As appeared in the July 16, 2020 edition of the Lititz Record Express, Elizabethtown Advocate & Ephrata Review.

Prior to joining Congress, while serving as a state senator, I saw the Pennsylvania General Assembly come together to invest in our state's crumbling roads and bridges. Now serving in Congress, I have served for the past two terms as a member of the House Committee on Transportation and Infrastructure. While supporting our national transportation infrastructure has long been a bipartisan effort in Congress, the latest surface transportation bill, which includes highway and transit funding, was advanced along a party-line vote in the House. Congress must act by September 30, 2020 to reauthorize federal investment in surface transportation infrastructure.

Earlier this month, the House considered H.R. 2, Investing in a New Vision for the Environment and Surface Transportation (INVEST) in America Act. Unfortunately, the legislation was not a serious effort to address and improve our nation's surface transportation infrastructure. Rather than engaging in earnest and cooperative policymaking, House Democrats drafted H.R. 2 without any Republican input. During the legislation's consideration in committee, despite offering hundreds of amendments, nearly all amendments offered by Republicans were rejected.

This bill does not adequately balance investments in rural and urban transportation infrastructure. It prioritizes funding increases to passenger rail and transit programs, while offering substantially smaller investments in highway and bridge funding. For example, the bill creates a "Rebuild Rural" grant program which is funded at $250 million, compared to spending nearly $2 billion to build electric charging stations for use in urban and suburban communities. While infrastructure spending is a balancing act, this bill simply does not come close to achieving an acceptable equilibrium.

H.R. 2 also included numerous costly policies unrelated to infrastructure. Approximately two of every five dollars spent in the legislation would go towards Green New Deal priorities and issues totally unrelated to surface transportation. This bill also does not include necessary changes to environmental review regulations which add years to project completion timelines.

Like our state government, the federal government has a restricted account for transportation spending, known as the Highway Trust Fund.

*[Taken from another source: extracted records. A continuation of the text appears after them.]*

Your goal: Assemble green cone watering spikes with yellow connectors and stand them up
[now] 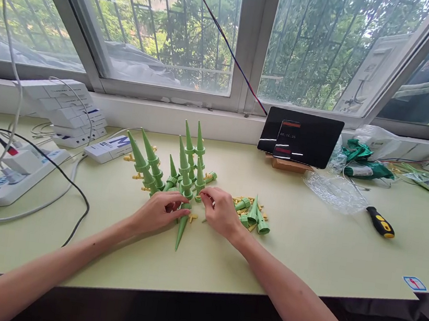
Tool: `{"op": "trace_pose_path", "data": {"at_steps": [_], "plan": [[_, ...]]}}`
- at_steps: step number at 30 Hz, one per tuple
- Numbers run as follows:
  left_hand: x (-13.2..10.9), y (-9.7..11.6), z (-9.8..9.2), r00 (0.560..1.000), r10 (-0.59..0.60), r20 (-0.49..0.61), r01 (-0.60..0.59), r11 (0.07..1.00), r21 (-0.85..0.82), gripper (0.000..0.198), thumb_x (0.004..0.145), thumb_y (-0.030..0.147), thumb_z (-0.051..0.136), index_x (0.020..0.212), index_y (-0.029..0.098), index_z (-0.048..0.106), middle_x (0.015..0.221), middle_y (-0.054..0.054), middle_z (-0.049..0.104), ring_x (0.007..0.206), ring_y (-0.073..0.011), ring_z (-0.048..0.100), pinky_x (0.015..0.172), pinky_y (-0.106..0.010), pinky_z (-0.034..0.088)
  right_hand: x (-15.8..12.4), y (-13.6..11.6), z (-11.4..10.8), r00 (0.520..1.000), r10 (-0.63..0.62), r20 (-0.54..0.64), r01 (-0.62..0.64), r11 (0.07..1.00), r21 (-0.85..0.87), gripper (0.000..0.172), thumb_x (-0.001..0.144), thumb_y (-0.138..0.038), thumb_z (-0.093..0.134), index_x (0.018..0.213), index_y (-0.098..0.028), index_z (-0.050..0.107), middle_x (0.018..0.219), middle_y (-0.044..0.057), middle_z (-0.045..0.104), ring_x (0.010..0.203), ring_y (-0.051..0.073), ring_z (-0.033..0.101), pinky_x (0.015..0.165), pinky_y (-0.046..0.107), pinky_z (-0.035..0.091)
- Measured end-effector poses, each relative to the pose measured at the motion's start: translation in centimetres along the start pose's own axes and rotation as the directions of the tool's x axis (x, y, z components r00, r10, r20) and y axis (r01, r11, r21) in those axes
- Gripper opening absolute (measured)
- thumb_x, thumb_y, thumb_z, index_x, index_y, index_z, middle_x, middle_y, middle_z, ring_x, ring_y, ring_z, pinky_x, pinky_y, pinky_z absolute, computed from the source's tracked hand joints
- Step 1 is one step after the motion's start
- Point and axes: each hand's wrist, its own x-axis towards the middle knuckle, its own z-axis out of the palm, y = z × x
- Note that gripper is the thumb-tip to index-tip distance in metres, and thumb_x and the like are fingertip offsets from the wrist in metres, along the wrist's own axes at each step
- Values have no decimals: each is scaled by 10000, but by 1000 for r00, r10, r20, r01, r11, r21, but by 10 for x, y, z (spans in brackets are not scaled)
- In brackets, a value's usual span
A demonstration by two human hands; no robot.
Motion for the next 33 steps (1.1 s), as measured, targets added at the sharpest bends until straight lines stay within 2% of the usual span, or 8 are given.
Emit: {"op": "trace_pose_path", "data": {"at_steps": [5, 18, 24, 33], "plan": [[0, 0, 0, 998, 14, -53, -14, 1000, -5, 168, 898, 321, 615, 853, 165, 659, 665, 16, 541, 559, -108, 458, 546, -239, 382, 0, -1, 0, 1000, 3, 16, -3, 1000, 1, 193, 947, -214, 492, 872, -173, 664, 797, 35, 675, 691, 145, 567, 637, 255, 436], [1, 4, -5, 973, -3, -229, -6, 999, -37, 139, 926, 313, 581, 894, 179, 597, 708, 26, 519, 540, -88, 424, 530, -226, 381, -2, -5, -1, 1000, -21, -13, 21, 1000, 10, 137, 916, -198, 518, 855, -174, 638, 822, 45, 663, 723, 146, 585, 605, 244, 460], [1, 4, -5, 968, -7, -250, -6, 999, -51, 139, 923, 313, 584, 879, 182, 596, 722, 23, 515, 539, -86, 444, 522, -223, 390, -2, -8, -2, 1000, -24, 1, 24, 1000, 5, 120, 875, -153, 522, 801, -172, 615, 740, 22, 634, 654, 131, 562, 606, 252, 456], [1, 6, -6, 964, -19, -267, 2, 998, -64, 138, 916, 316, 595, 880, 184, 608, 732, 26, 504, 515, -75, 414, 511, -227, 382, -4, -8, -1, 998, -23, 60, 22, 999, 26, 110, 870, -150, 521, 819, -170, 617, 737, 21, 620, 637, 124, 554, 591, 248, 457]]}}
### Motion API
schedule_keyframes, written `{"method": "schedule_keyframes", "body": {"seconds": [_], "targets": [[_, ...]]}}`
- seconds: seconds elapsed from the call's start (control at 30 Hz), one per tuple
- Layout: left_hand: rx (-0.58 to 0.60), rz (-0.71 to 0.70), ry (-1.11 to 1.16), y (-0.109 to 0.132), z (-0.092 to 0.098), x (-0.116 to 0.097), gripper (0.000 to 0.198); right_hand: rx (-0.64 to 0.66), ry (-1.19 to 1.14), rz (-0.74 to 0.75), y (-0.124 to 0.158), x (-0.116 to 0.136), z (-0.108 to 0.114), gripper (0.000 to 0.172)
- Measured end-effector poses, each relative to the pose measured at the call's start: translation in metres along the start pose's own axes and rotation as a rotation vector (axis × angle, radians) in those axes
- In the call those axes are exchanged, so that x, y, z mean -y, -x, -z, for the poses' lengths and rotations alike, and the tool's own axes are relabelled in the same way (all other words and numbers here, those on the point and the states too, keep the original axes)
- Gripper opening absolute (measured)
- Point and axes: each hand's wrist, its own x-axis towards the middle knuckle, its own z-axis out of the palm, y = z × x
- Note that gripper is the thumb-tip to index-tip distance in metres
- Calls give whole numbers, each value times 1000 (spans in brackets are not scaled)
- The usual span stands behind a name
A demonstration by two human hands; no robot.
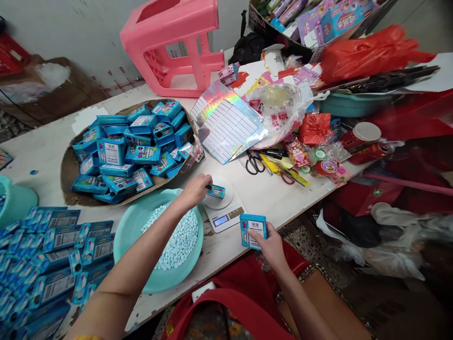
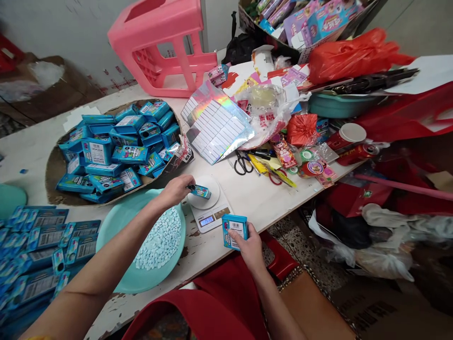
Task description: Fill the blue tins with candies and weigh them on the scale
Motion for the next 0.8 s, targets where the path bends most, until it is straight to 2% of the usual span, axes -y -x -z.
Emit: {"method": "schedule_keyframes", "body": {"seconds": [0.07,0.17,0.27,0.37,0.4,0.47,0.57,0.67,0.8], "targets": [[-31,62,210,0,2,0,13,-1,10,4,0,-1,0,42],[-83,227,785,9,6,7,13,-10,29,16,2,-2,0,42],[-192,385,1333,33,5,25,23,-16,23,16,4,-1,1,42],[-276,523,1575,66,-6,45,24,-27,15,9,5,1,1,44],[-261,571,1578,77,-10,50,23,-30,18,7,5,1,0,44],[-152,638,1492,95,-19,56,24,-32,28,3,5,2,-1,45],[37,597,1226,107,-23,56,24,-29,45,10,6,4,-6,45],[101,452,906,98,-14,50,18,-10,51,19,6,5,-11,45],[105,320,595,64,2,34,16,6,64,28,5,4,-13,44]]}}
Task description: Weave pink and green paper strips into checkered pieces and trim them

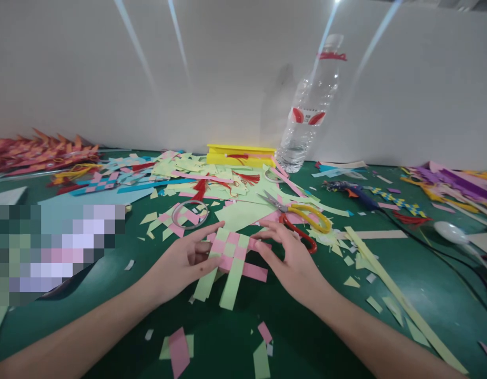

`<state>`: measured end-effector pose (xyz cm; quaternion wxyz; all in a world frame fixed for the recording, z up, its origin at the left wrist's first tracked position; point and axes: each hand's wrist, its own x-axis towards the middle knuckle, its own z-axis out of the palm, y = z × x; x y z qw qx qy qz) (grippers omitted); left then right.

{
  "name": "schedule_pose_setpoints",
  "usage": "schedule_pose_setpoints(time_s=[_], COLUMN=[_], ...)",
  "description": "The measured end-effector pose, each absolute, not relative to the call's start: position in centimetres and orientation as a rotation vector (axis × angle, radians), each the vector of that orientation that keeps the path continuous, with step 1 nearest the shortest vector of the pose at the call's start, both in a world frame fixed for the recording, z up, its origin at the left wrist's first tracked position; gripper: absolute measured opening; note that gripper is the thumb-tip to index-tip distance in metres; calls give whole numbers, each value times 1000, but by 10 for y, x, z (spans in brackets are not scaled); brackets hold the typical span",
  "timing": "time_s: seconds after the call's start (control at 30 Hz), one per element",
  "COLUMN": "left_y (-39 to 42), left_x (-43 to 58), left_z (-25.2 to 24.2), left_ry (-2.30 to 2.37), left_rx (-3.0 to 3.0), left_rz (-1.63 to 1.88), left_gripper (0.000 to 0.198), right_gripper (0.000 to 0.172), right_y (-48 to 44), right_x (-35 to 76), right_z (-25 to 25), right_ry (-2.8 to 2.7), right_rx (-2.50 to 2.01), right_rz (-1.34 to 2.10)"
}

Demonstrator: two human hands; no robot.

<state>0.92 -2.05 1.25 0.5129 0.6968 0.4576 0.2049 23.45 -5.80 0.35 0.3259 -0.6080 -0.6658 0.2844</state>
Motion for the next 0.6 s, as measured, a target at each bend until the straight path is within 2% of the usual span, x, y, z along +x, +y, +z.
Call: schedule_pose_setpoints(time_s=[0.3, 0.47, 0.6], left_y=[-22, -11, -9], left_x=[8, -2, -2], left_z=[9, 3, -2], left_ry=[1213, 1298, 1126], left_rx=[1820, 2093, 2488], left_rz=[581, 715, 681], left_gripper=[62, 43, 31], right_gripper=[23, 23, 24], right_y=[-52, -39, -32], right_x=[239, 256, 266], right_z=[8, 10, 12], right_ry=[-1674, -1565, -1421], right_rx=[-1516, -1488, -1461], right_rz=[925, 785, 787])
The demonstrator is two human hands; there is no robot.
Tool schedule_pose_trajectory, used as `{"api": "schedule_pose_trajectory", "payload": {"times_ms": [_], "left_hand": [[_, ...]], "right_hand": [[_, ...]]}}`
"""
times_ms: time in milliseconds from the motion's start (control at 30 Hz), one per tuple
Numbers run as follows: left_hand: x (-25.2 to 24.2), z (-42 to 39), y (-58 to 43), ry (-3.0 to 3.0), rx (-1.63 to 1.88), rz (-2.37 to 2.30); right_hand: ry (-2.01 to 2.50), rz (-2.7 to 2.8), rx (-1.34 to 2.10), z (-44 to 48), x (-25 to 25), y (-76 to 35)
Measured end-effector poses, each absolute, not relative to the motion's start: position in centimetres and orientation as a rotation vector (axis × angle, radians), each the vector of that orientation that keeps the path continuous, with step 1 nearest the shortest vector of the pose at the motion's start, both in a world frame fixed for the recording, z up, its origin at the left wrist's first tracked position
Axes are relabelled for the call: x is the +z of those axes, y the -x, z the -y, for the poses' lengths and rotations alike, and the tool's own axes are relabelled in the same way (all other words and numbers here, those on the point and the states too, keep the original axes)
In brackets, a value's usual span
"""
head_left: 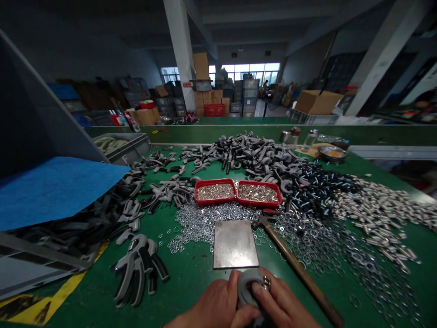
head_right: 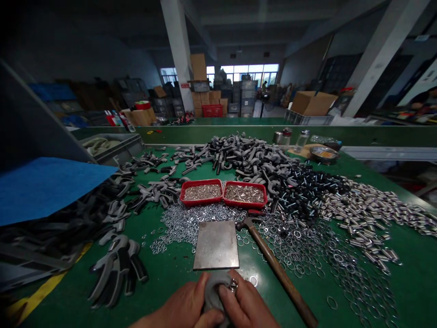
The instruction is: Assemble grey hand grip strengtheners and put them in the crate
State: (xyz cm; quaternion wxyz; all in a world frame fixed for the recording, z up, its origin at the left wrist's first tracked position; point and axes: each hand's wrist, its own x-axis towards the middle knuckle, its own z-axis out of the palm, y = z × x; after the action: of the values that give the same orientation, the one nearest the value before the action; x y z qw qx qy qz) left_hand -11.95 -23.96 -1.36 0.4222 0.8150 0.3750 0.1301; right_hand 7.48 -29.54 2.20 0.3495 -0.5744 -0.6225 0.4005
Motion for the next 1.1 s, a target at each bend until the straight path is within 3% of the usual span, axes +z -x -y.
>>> {"api": "schedule_pose_trajectory", "payload": {"times_ms": [300, 533, 700, 833, 1100], "left_hand": [[-0.6, 19.9, 11.2, -2.229, 0.327, -0.869], [1.1, 10.8, 9.0, -2.681, 0.01, -1.031], [3.7, 5.8, 5.1, -2.81, 0.056, -0.986], [4.4, 0.8, 0.3, -2.869, 0.093, -0.973], [0.9, -3.2, -3.5, -2.876, 0.007, -1.081]], "right_hand": [[1.602, 1.675, 0.918, 26.6, 0.1, -7.6], [1.856, 1.976, 0.324, 13.2, 1.5, -15.0], [2.028, 2.0, 0.103, 7.2, 1.1, -17.8], [2.12, 2.03, 0.05, 4.3, -0.2, -17.2], [2.055, 1.959, 0.083, 3.5, -2.4, -17.7]]}}
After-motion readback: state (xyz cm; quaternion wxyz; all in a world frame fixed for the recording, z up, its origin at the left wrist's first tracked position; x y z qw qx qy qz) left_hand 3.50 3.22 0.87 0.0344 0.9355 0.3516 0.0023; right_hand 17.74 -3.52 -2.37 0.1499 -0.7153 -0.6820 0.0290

This bill would spend more money than the Highway Trust Fund takes in and would require borrowing additional dollars from the General Fund, which funds everything from national security to education. Even worse, the $1.5 trillion legislation also does not specify how it would be paid for, either through reductions in spending or increases in revenue.

And while Congress spends its time debating legislation which will never become law, it is time we are not spending attempting to solve the long-term issues facing our nation's transportation policy. A 2019 report by the independent and non-partisan Government Accountability Office, states that the Highway Trust Fund faces solvency issues and needs over $100 billion in new funding by 2026.

The simple fact is that Congress must get serious about addressing these underlying issues with our nation's transportation policy and return to the bipartisanship which has long been the hallmark of the House Transportation and Infrastructure Committee.

Unfortunately, H.R. 2 avoids these challenging questions and is only a partisan messaging bill. I remain committed to supporting legislation which invests in infrastructure by supporting both rural and urban communities, providing states additional flexibility to meet their unique needs, and limiting expensive and onerous mandates.